Koukourakis Georgios V, Kouloulias Vassilios, Koukourakis Michael J, Zacharias Georgios A, Zabatis Haralabos, Kouvaris John
Attikon University Hospital of Athens, 2nd Radiology Department, Radiation Therapy Unit, Medical School of Athens, Greece.
Molecules. 2008 Aug 27;13(8):1897-922. doi: 10.3390/molecules13081897.

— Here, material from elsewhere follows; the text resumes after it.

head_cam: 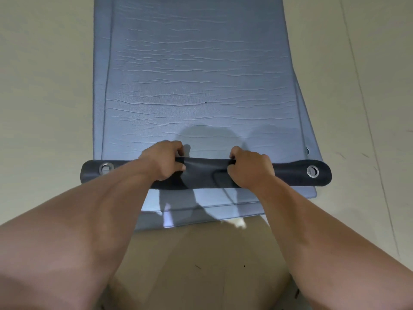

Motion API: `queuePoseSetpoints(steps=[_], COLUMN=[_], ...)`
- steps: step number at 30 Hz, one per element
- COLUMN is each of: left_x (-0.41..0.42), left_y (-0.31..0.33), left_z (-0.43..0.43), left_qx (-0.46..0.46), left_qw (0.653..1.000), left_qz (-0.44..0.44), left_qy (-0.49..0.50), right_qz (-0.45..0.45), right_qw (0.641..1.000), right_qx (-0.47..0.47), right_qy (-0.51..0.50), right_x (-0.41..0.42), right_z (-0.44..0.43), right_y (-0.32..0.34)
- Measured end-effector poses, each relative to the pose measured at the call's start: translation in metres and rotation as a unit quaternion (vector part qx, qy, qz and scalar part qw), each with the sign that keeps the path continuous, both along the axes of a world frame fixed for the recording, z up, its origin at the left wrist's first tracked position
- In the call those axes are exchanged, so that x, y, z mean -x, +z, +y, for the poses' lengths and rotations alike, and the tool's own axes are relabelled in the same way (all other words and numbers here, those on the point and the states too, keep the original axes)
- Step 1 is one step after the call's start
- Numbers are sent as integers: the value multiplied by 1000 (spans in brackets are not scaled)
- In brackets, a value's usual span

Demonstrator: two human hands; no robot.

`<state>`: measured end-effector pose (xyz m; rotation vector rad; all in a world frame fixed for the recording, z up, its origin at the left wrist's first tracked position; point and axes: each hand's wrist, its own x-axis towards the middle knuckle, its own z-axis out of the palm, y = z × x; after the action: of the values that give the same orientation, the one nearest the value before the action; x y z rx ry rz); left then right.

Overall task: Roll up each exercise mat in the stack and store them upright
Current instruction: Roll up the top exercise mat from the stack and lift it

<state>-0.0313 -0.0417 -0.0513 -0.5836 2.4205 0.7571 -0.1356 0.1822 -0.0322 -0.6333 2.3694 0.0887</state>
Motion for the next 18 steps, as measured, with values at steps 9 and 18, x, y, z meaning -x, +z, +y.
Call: queuePoseSetpoints(steps=[9,18], left_x=[12,0], left_y=[-11,-9], left_z=[17,32], left_qx=[185,256], left_qw=[983,955], left_qz=[1,102], left_qy=[-25,-111], right_qz=[238,140], right_qw=[958,977], right_qx=[118,28], right_qy=[112,158], right_x=[-72,-40], right_z=[30,15], right_y=[-28,-39])
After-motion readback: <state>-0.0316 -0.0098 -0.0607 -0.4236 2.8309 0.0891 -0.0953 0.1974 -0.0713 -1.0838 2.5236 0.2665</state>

Capecitabine (Xeloda) was developed as a pro-drug of fluorouracil (FU), with the aim of improving tolerability and intratumor drug concentrations through its tumorspecific conversion to the active drug. The purpose of this paper is to review the available information on capecitabine, focusing on its clinical effectiveness against various carcinomas. Identification of all eligible English trails was made by searching the PubMed and Cochrane databases from 1980 to 2007. Search terms included capecitabine, Xeloda and cancer treatment. Nowadays, FDA has approved the use of capecitabine as a first line therapy in patients with metastatic colorectal cancer when single-agent fluoropyrimidine is preferred. The drug is also approved for use as a single agent in metastatic breast cancer patients who are resistant to both anthracycline and paclitaxel-based regimens or when further anthracycline treatment is contraindicated. It is also approved in combination with docetaxel after failure of prior anthracycline-based chemotherapy. In patients with prostate, pancreatic, renal cell and ovarian carcinomas, capecitabine as a single-agent or in combination with other drugs has also shown benefits. Improved tolerability and comparable efficacy, compared with the intravenous FU/LV combination, in addition to its oral administration, make capecitabine an attractive option for the treatment of several types of carcinomas.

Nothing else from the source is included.